TECHNICAL DESIGN GUIDE

How does a plate heat exchanger work?

Plate heat exchangers (PHEs) have become the definitive solution for heat transfer in modern UK building services, largely replacing traditional shell-and-tube calorifiers. Whether utilised for hydraulic separation in high-rise district heating, domestic hot water (DHW) generation, or as interface units for low-carbon heat pump arrays, the PHE offers unparalleled thermal efficiency within a compact footprint. This guide examines the fluid dynamics, mechanical construction, and specification criteria essential for M&E consultants and plant-room engineers.

10 June 2026 10 min readPlate heat exchangers
How does a plate heat exchanger work? — UKGP gasketed plate heat exchanger for commercial plant rooms
UKGP gasketed plate heat exchanger for commercial plant rooms

The Fundamentals of Thermal Transfer in PHEs

At its core, a plate heat exchanger facilitates the transfer of thermal energy between two fluids without them ever coming into direct contact. This is achieved by passing the fluids through a series of thin, corrugated metal plates. In a standard liquid-to-liquid application, the hot medium (primary) and the cold medium (secondary) flow through alternate channels created by the plate stack. The heat is conducted through the plate material—typically stainless steel—driven by the temperature gradient between the two circuits.

Unlike shell-and-tube exchangers, which rely on large volumes of fluid, the PHE utilises thin films of liquid. This design achieves a significantly higher heat transfer coefficient because the plate corrugations (often referred to as 'chevron' or 'herringbone' patterns) induce intentional turbulence. This turbulence breaks down the boundary layer of the fluid, ensuring that even at low flow rates, the heat transfer remains efficient. This characteristic allows for a very 'close approach,' where the output temperature of the secondary fluid can get within 1°C to 2°C of the primary inlet temperature.

In UK building services, the pressure drop across the plate pack is a critical design constraint. While higher turbulence leads to better heat transfer, it also increases the pumping energy required to move fluid through the narrow channels. Engineers must therefore strike a balance between thermal performance (size of the unit) and the operational costs associated with system pressure losses, typically aiming for drops between 20 kPa and 60 kPa for commercial heating applications.

  • Primary and secondary fluid isolation.
  • Corrugated plate patterns to induce turbulence.
  • High surface-area-to-volume ratio.
  • Counter-current flow regimes.

Frequently asked questions

Should I specify a brazed or gasketed heat exchanger?

Brazed units are more compact and higher-pressure capable but cannot be opened for cleaning. Gasketed units (GPHEs) can be disassembled for plate cleaning or frame expansion, making them better suited for systems with higher fouling risks or where future load changes are expected.

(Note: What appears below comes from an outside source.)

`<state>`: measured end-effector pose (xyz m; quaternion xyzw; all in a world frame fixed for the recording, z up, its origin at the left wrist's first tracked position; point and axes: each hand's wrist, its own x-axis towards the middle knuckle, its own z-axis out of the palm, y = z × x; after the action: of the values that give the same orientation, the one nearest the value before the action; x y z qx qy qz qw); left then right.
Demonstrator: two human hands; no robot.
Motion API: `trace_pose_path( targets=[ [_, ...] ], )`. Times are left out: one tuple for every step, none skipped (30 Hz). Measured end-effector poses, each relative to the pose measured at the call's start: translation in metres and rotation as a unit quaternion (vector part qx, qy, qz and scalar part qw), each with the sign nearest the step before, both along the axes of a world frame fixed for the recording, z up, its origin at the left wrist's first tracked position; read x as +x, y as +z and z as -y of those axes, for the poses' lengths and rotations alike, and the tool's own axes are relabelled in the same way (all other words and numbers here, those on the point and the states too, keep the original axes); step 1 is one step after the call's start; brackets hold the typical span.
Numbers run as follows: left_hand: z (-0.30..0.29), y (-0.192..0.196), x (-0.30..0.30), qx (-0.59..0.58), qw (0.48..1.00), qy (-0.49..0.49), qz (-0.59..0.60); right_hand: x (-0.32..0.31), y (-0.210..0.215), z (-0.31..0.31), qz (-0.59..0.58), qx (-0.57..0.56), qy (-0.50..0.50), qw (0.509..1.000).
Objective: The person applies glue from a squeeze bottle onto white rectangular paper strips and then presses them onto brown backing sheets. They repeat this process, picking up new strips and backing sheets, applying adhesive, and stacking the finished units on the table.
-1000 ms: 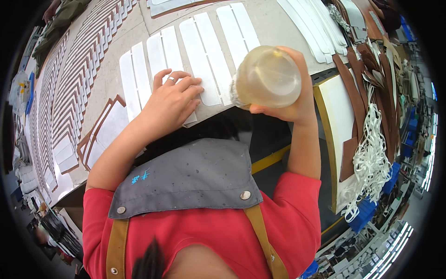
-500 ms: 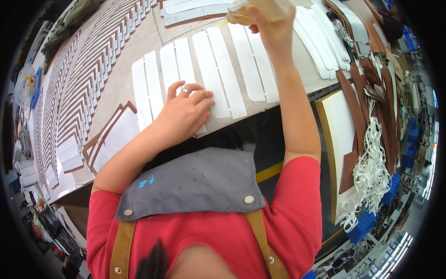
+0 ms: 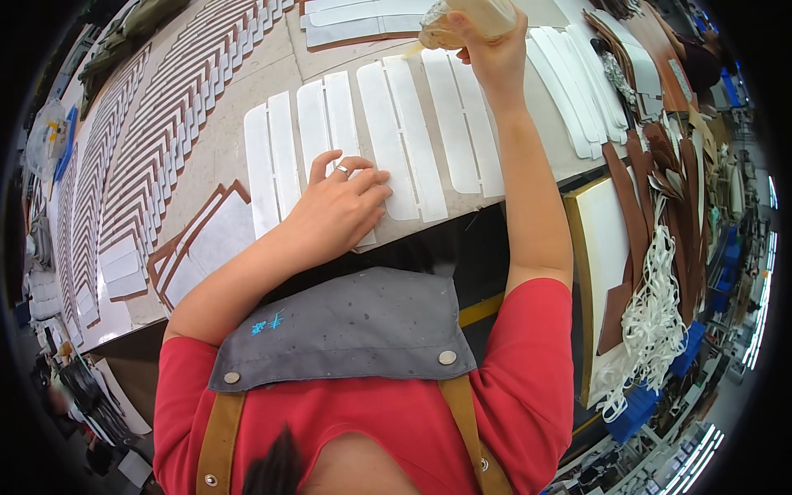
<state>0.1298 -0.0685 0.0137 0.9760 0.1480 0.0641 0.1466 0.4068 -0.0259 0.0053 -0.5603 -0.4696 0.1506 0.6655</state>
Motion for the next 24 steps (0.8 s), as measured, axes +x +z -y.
trace_pose_path(
  targets=[
    [0.0, 0.0, 0.0, 0.001, 1.0, -0.001, 0.001, 0.0, 0.001, 0.002, -0.002, 0.001, -0.001, 1.0],
    [0.0, 0.0, 0.0, 0.003, 1.0, 0.0, 0.0, -0.001, 0.002, 0.005, -0.004, 0.002, -0.002, 1.0],
    [0.0, 0.001, 0.0, 0.006, 1.0, 0.0, -0.001, 0.0, 0.002, 0.007, -0.012, -0.001, 0.004, 1.0],
    [0.0, 0.001, 0.0, 0.008, 1.0, 0.0, -0.003, 0.002, 0.002, 0.011, -0.021, -0.004, 0.01, 1.0],
    [0.001, 0.001, 0.001, 0.01, 1.0, 0.0, -0.002, 0.003, 0.002, 0.015, -0.03, -0.007, 0.016, 0.999],
    [0.001, 0.001, 0.001, 0.011, 1.0, 0.001, -0.001, 0.001, 0.002, 0.02, -0.031, -0.017, 0.006, 0.999],
    [0.001, 0.001, 0.001, 0.013, 1.0, 0.001, 0.0, -0.001, 0.003, 0.026, -0.032, -0.028, -0.003, 0.999],
    [0.001, 0.001, 0.001, 0.014, 1.0, 0.002, -0.002, -0.003, 0.004, 0.031, -0.034, -0.039, -0.013, 0.999],
    [0.001, 0.001, 0.001, 0.015, 1.0, 0.002, -0.004, -0.004, 0.005, 0.038, -0.036, -0.042, -0.013, 0.998],
    [0.001, 0.001, 0.001, 0.016, 1.0, 0.002, -0.005, -0.006, 0.005, 0.044, -0.038, -0.045, -0.014, 0.998],
    [0.001, 0.001, 0.002, 0.02, 1.0, 0.001, -0.006, -0.007, 0.006, 0.05, -0.041, -0.049, -0.015, 0.998],
    [0.001, 0.001, 0.002, 0.023, 1.0, 0.001, -0.006, -0.008, 0.006, 0.056, -0.042, -0.052, -0.012, 0.998],
    [0.001, 0.001, 0.002, 0.027, 1.0, 0.0, -0.007, -0.008, 0.006, 0.062, -0.044, -0.056, -0.009, 0.997],
    [0.001, 0.0, 0.002, 0.026, 1.0, 0.0, -0.003, -0.009, 0.006, 0.068, -0.046, -0.059, -0.006, 0.997],
    [0.001, -0.001, 0.002, 0.024, 1.0, 0.0, 0.0, -0.009, 0.005, 0.074, -0.051, -0.064, -0.004, 0.997],
    [0.001, -0.001, 0.002, 0.023, 1.0, 0.0, 0.003, -0.009, 0.005, 0.079, -0.056, -0.07, -0.001, 0.996],
    [0.001, -0.001, 0.002, 0.026, 1.0, 0.0, 0.005, -0.009, 0.005, 0.084, -0.06, -0.075, 0.001, 0.995],
    [0.001, -0.001, 0.002, 0.028, 1.0, 0.0, 0.007, -0.009, 0.005, 0.09, -0.059, -0.077, 0.007, 0.995],
    [0.001, -0.002, 0.002, 0.031, 0.999, 0.001, 0.009, -0.01, 0.005, 0.095, -0.058, -0.078, 0.012, 0.995],
    [0.001, -0.001, 0.002, 0.031, 1.0, 0.0, 0.004, -0.011, 0.005, 0.101, -0.057, -0.08, 0.018, 0.995],
    [0.001, 0.0, 0.002, 0.03, 1.0, -0.001, -0.002, -0.012, 0.005, 0.106, -0.062, -0.083, 0.018, 0.994],
    [0.001, 0.001, 0.002, 0.03, 1.0, -0.001, -0.007, -0.013, 0.004, 0.112, -0.067, -0.086, 0.017, 0.994],
    [0.002, 0.001, 0.003, 0.033, 0.999, -0.002, -0.007, -0.013, 0.004, 0.118, -0.073, -0.088, 0.017, 0.993],
    [0.002, 0.002, 0.003, 0.037, 0.999, -0.003, -0.005, -0.014, 0.003, 0.123, -0.079, -0.09, 0.021, 0.993]
  ],
)
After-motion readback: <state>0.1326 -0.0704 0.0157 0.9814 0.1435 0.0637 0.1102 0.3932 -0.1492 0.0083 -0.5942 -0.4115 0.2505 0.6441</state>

What is the significance of LMTD in PHE selection?

The LMTD expresses the average temperature difference between the hot and cold fluids. A smaller LMTD indicates a more efficient heat transfer but requires a larger surface area (more plates), which impacts both the footprint and the capital cost.

How does water quality affect PHE performance?

BSRIA BG29/21 and BG50 highlight that PHEs act as debris traps. While the PHE transfers heat, it often protects expensive plant like chillers or boilers. High-efficiency filtration is required to prevent the narrow plate channels from clogging.

What is a typical 'approach temperature' for UK building services?

Approach temperature is the difference between the primary inlet and secondary outlet (or vice versa). In UK district heating, an approach of 2°C to 5°C is common. Narrower approaches increase plate count and pressure drop.